Marzano agrees with the import-ance of sticking to a regimented calendar for eating, sleeping and play, noting that he wants to make sure his daughter has a similar routine to the one she was accustomed to at daycare.
Conway’s kids do yoga for 10 minutes every morning after breakfast. “Setting timed schedules helps all of us stay organized and lets my kids know what is coming next,” she says. “I use dry erase boards with my oldest son to help him complete certain tasks like unloading the dishwasher. We also use the boards to assign one or two letters of the alphabet each week so we can incorporate them into our activities.”
The ECT report echoes the use of whiteboards for to-do lists, stating that it “helps kids figure out weekly goals and translate them into daily objectives.”
A blog post on the ECT website informs us that there is no “one-size-fits-all” solution for creating a schedule, and it may take time to discover what works best. Take your personality and your child’s into account. A loud-clock parent and a quiet-clock child may clash at times, so consider shifting if needed. The opposite scenario (quiet-clock parent and loud-clock child) may result in a child who starts to wander without clear expectations.

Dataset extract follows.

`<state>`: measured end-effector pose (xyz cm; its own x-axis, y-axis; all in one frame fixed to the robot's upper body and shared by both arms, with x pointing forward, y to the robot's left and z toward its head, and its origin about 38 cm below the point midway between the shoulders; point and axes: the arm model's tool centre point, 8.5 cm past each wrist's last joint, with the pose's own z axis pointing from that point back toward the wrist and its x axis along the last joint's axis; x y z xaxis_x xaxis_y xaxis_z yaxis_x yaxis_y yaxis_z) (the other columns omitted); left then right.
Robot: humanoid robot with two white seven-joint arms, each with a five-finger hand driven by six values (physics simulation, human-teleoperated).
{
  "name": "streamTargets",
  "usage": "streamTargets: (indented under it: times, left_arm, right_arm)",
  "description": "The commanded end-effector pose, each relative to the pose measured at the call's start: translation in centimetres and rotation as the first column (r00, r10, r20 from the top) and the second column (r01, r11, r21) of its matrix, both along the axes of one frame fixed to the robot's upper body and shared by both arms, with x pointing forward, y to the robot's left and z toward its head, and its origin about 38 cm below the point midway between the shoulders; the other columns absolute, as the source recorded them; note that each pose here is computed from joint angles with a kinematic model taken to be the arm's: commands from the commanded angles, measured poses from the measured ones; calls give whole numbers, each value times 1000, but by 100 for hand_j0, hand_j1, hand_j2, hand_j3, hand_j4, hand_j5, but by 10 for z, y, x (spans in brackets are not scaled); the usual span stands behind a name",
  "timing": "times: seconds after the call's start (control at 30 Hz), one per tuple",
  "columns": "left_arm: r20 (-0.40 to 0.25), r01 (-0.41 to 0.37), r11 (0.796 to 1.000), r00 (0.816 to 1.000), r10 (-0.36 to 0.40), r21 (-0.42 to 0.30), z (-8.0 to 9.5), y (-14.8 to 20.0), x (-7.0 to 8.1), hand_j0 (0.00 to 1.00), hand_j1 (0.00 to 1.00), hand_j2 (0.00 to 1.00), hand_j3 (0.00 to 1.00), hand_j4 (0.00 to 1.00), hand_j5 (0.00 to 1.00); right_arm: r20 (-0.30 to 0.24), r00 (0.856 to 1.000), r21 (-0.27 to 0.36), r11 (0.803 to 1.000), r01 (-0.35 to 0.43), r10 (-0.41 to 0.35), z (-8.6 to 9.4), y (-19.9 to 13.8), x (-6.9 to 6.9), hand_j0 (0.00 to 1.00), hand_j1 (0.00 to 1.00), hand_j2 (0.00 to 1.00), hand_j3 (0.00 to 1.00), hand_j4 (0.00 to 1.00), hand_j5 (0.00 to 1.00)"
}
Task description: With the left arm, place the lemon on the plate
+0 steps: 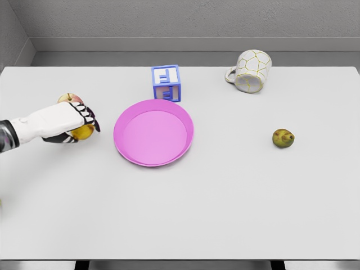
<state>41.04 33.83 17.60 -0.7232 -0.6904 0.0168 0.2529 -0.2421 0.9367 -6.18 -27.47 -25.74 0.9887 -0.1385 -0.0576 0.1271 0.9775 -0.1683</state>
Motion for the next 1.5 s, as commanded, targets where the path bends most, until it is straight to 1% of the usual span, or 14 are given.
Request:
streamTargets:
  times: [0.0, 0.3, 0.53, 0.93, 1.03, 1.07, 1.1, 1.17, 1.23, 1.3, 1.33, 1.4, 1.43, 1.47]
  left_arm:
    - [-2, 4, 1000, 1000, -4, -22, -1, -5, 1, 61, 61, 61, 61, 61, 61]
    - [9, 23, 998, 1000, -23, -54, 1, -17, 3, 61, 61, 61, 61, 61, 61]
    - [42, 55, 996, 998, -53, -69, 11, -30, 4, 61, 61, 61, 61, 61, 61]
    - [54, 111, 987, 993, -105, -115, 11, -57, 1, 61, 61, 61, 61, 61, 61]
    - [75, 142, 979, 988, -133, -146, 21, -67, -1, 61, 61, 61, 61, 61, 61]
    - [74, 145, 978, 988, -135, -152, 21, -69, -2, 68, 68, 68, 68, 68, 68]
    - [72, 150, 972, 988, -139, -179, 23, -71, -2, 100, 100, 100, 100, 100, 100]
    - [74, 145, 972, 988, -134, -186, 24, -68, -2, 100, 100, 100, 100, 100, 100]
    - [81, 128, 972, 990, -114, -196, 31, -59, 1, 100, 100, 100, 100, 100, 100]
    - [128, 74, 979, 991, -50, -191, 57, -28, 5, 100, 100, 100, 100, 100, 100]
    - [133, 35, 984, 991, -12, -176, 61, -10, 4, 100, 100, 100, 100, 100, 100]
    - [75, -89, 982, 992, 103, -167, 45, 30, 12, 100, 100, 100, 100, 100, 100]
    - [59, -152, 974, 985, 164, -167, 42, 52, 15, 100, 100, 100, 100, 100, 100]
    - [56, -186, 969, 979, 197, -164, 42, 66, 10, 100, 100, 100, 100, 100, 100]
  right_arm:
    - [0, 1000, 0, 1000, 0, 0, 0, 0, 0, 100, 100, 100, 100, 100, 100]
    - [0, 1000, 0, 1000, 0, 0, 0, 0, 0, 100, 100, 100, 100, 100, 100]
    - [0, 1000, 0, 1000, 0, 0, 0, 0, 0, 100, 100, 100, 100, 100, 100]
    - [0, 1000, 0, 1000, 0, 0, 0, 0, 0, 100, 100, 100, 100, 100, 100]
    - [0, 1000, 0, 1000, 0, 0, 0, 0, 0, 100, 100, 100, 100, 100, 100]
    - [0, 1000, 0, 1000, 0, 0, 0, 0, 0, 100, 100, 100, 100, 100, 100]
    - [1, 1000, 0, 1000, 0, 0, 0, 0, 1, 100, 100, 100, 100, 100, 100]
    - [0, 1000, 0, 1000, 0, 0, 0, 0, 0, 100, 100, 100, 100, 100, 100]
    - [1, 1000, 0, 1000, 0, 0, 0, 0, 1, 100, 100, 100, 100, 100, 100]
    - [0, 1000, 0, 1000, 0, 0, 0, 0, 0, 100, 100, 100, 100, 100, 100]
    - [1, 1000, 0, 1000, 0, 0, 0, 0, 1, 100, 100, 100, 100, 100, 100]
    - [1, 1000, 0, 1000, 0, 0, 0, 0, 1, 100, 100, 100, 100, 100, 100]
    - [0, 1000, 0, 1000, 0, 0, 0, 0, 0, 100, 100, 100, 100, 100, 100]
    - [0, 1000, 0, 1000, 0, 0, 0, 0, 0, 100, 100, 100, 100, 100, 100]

Realistic expectations can help balance the structure and routine of each day. “Kids can only sustain their attention for so long, and it’s unrealistic to think they’ll be able to sit still for hours on end and power through a long list of assignments,” the ECT report says.
Dolin suggests using the Pomodoro Technique, a time management tool designed to assist with sustaining focus over longer periods of time, as a guide for creating manageable schedule blocks. For example, you can set a timer and work as hard as you can for 30 minutes, and this can be followed by a five-minute break.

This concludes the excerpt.